Beijing Botanical Garden
Beijing Botanical Garden - Oct 09 - IMG 1161.jpg
Type Urban park
Location Beijing, China
Area 400 hectares
Created 1956
Owned by Beijing Municipal Administration Center of Parks
Status Open all year

The Beijing Botanical Garden (Chinese: 北京植物园; pinyin: Běijīng Zhíwùyuán) is a botanical garden situated in the northwestern outskirts of Beijing, China between Xiangshan (Fragrant Hills) Park and Jade Spring Mountain () in the Western Hills.

The Beijing Botanical Garden was established in 1955. It covers a large area of 564,000 square metres. The gardens include a dozen exhibition districts and halls, such as the tree garden, a perennial bulb garden, a rose garden, a peony garden, a traditional Chinese medical herb garden, a wild fruit resources district, an environment protection plant district, a water and vine plant district, an endangered plant district, and exhibition greenhouses for tropical and subtropical plants. There are several Buddhist temples located within the botanic gardens.

The gardens cultivate 6,000 species of plant, including 2,000 kinds of trees and bushes, 1,620 varieties of tropical and subtropical plants, 500 species of flowers and 1,900 kinds of fruit trees, water plants, traditional Chinese.

The hothouse exhibition is the highlight of the gardens.

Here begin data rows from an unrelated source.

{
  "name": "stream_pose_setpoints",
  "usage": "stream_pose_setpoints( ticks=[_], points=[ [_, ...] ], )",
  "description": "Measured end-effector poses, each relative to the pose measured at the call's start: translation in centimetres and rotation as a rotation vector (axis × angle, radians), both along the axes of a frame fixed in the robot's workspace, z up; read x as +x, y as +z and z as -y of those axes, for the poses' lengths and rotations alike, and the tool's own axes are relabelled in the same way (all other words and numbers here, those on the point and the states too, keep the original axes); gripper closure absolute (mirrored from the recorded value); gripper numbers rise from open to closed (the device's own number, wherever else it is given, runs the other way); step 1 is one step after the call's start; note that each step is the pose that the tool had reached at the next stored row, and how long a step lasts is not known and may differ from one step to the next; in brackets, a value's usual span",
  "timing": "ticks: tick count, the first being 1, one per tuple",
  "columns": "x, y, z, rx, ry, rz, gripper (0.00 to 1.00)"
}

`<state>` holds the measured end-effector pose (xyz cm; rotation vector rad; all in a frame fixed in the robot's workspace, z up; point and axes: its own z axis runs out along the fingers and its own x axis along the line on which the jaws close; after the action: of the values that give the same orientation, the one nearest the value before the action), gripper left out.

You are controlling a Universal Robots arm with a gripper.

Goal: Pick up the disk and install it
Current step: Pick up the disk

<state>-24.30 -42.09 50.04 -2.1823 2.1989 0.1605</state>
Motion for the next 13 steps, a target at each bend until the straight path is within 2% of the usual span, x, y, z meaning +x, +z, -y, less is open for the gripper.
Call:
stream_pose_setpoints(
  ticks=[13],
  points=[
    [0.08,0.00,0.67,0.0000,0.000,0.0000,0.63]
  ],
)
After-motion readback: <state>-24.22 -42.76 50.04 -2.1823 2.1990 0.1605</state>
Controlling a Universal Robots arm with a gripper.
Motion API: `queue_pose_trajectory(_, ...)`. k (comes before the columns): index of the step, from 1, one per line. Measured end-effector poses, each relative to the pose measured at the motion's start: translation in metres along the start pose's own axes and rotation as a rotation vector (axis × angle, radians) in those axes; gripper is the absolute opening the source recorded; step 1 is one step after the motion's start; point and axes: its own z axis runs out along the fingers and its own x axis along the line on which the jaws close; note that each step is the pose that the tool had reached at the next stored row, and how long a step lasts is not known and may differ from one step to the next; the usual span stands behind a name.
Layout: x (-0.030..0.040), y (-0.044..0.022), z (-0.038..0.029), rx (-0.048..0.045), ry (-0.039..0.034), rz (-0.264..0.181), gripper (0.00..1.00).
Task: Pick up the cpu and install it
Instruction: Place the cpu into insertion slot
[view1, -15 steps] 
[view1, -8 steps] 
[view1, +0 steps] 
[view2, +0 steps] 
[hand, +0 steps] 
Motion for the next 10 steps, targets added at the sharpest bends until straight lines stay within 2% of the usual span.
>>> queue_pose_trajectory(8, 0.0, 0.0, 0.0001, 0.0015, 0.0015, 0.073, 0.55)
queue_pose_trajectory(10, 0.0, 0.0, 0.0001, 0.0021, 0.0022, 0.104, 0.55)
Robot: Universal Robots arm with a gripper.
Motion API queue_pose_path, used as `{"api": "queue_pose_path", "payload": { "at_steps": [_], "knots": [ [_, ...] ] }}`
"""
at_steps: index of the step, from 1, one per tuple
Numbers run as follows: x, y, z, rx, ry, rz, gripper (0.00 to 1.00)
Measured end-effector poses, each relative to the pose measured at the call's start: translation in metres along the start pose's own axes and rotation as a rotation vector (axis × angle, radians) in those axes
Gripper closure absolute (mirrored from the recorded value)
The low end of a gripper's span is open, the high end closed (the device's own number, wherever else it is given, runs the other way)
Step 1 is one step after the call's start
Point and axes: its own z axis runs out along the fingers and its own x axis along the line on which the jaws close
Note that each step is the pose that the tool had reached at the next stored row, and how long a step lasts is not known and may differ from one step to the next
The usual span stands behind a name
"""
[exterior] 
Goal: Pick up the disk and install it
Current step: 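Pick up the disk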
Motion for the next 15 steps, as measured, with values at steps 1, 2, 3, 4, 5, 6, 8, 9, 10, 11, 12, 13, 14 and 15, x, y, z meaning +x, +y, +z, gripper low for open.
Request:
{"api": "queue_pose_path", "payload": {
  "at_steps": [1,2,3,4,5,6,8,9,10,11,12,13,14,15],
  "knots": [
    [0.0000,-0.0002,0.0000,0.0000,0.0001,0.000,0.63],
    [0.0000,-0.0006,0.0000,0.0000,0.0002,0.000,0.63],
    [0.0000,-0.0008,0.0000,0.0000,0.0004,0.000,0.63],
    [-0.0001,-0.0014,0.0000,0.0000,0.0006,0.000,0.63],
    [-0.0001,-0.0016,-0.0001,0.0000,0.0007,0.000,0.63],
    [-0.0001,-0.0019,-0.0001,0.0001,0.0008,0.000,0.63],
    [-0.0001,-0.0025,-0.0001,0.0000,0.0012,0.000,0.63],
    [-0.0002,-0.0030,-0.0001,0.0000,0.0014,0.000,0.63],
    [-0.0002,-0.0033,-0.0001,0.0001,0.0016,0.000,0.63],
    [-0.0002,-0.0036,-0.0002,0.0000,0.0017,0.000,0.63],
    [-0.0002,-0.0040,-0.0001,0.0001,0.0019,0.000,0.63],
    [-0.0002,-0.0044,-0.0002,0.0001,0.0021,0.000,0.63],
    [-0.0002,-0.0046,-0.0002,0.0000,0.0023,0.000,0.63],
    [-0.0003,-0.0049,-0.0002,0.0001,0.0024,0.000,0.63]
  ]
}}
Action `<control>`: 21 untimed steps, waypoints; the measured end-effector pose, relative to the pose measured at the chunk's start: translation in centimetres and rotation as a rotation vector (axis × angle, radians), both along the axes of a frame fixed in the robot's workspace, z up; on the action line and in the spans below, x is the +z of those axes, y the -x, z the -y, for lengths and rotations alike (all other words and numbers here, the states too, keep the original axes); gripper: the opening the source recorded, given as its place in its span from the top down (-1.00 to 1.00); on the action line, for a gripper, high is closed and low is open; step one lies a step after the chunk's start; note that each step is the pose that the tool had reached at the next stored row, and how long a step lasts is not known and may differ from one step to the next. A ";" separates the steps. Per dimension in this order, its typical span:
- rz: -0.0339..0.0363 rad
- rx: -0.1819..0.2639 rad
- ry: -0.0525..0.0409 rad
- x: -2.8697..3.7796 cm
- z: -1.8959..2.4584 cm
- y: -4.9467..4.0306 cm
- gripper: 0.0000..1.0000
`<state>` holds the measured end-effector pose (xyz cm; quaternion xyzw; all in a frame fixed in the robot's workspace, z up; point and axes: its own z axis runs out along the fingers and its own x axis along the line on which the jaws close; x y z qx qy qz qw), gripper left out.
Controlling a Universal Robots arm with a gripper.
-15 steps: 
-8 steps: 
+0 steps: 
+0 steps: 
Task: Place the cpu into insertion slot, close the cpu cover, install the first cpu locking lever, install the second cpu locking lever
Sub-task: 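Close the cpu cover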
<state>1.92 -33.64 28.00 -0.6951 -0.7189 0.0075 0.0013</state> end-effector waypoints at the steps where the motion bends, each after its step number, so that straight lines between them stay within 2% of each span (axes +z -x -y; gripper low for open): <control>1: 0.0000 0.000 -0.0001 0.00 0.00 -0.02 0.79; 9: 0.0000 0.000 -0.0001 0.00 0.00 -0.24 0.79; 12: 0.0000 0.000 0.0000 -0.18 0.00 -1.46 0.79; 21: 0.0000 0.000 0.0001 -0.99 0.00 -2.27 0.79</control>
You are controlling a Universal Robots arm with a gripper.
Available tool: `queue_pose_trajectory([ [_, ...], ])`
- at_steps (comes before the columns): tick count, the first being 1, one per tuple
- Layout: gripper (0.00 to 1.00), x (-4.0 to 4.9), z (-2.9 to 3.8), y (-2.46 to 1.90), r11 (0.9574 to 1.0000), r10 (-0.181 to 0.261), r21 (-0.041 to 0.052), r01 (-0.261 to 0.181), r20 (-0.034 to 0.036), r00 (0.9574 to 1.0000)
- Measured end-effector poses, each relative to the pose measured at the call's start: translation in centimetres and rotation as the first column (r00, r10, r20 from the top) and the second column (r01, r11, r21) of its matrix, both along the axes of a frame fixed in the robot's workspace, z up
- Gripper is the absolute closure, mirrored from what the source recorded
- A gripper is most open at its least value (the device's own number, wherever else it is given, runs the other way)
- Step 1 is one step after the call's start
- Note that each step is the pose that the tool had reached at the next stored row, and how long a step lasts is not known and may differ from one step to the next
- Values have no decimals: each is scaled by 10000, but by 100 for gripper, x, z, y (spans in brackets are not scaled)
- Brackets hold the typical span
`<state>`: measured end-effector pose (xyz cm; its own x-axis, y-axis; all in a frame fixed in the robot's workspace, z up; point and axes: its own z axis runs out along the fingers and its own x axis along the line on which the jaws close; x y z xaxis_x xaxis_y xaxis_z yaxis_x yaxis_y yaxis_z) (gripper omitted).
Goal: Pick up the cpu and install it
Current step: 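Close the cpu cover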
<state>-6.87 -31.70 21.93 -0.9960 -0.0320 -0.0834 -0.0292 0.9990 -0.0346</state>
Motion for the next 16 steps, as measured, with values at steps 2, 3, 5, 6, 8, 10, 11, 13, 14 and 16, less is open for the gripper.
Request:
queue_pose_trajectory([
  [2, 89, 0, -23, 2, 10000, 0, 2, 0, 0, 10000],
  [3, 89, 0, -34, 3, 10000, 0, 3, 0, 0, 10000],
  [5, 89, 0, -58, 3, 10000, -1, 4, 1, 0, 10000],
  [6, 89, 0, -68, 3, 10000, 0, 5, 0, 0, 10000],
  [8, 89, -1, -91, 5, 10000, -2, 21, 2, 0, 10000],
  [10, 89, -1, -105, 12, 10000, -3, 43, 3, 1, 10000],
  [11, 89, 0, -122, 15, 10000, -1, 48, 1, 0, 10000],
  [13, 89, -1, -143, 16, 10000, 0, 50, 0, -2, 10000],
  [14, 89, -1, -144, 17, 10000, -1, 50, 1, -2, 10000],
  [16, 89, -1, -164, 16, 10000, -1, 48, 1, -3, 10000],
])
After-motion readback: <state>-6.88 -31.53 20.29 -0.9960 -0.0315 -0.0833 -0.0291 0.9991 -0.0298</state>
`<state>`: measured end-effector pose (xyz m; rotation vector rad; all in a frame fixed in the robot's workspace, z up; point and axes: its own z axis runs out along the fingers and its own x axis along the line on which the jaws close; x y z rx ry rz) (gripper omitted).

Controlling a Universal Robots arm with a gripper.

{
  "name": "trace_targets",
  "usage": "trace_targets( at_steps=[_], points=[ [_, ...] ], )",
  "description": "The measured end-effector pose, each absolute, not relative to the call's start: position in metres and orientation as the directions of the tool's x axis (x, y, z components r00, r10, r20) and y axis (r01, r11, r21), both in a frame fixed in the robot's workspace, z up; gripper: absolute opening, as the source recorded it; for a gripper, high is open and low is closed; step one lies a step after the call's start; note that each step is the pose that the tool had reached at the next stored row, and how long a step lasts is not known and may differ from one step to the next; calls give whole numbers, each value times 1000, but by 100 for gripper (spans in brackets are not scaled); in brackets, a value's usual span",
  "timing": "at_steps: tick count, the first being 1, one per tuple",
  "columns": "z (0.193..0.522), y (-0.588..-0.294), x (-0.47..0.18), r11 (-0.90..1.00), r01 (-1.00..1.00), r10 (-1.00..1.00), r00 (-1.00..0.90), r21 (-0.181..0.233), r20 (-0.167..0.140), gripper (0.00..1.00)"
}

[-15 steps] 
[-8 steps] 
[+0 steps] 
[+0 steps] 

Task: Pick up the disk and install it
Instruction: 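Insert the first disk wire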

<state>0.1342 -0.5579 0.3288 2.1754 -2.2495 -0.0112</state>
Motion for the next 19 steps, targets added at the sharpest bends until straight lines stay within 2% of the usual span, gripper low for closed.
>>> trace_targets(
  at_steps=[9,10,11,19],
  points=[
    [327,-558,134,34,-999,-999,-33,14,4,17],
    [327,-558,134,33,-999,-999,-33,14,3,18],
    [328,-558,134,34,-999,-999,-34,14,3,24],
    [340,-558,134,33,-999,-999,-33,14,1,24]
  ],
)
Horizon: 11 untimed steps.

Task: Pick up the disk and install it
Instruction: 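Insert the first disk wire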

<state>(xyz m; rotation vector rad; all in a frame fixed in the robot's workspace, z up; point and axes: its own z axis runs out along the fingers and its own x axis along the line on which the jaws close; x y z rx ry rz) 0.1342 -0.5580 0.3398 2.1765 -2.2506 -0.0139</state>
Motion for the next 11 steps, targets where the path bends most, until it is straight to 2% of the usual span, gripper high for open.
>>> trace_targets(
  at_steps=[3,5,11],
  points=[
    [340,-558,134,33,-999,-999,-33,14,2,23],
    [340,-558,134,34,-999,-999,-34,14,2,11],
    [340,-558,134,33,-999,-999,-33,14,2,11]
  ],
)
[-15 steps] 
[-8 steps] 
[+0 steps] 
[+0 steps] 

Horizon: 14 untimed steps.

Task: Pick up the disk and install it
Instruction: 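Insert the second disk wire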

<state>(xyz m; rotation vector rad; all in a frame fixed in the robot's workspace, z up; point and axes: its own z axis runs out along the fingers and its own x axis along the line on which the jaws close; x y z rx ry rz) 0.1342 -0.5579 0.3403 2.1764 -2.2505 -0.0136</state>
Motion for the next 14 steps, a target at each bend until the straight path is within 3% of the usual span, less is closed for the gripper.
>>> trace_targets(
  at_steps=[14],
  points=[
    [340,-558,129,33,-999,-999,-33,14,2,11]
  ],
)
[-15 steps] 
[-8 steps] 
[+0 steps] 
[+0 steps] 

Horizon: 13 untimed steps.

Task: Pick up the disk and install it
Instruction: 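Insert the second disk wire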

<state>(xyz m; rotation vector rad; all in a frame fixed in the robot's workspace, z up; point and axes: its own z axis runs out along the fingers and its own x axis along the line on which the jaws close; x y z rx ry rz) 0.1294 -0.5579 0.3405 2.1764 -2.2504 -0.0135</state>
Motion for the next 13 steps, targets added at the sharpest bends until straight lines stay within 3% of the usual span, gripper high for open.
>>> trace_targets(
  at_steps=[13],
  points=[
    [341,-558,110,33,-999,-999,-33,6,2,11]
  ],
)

There are rooms for demonstrating medicinal plants, aromatic plants and succulents. The exhibition of ornamental plants is spectacular with its countless varieties if flowers and grasses. There are over 300 different varieties of orchid, among them a rootless one that relies on fine hairs to absorb water vapor and nutrients from the air.

Besides the hothouse, there is also a national plant specimen hall with a floor space of 11,000 square meters. Specimen houses, plant classification laboratories, research rooms and a lecture hall are arranged around a courtyard linked by arches and trellises.

The Peony Garden was open to the public in 1981. It covers an area of 100,000 square meters and is divided into three sections. The Peony Grove is the most important, covering an area of 35,000 square meters.

The plant collection includes many rare species. There is, for example, the metasequoia first discovered in the region of Hubei and Sichuan by a Chinese scientist in the 1940s. Since it was originally believed that it had become extinct during the Paleogene Period (66 million years ago), the discovery of living specimens in China came as a tremendous surprise to botanists.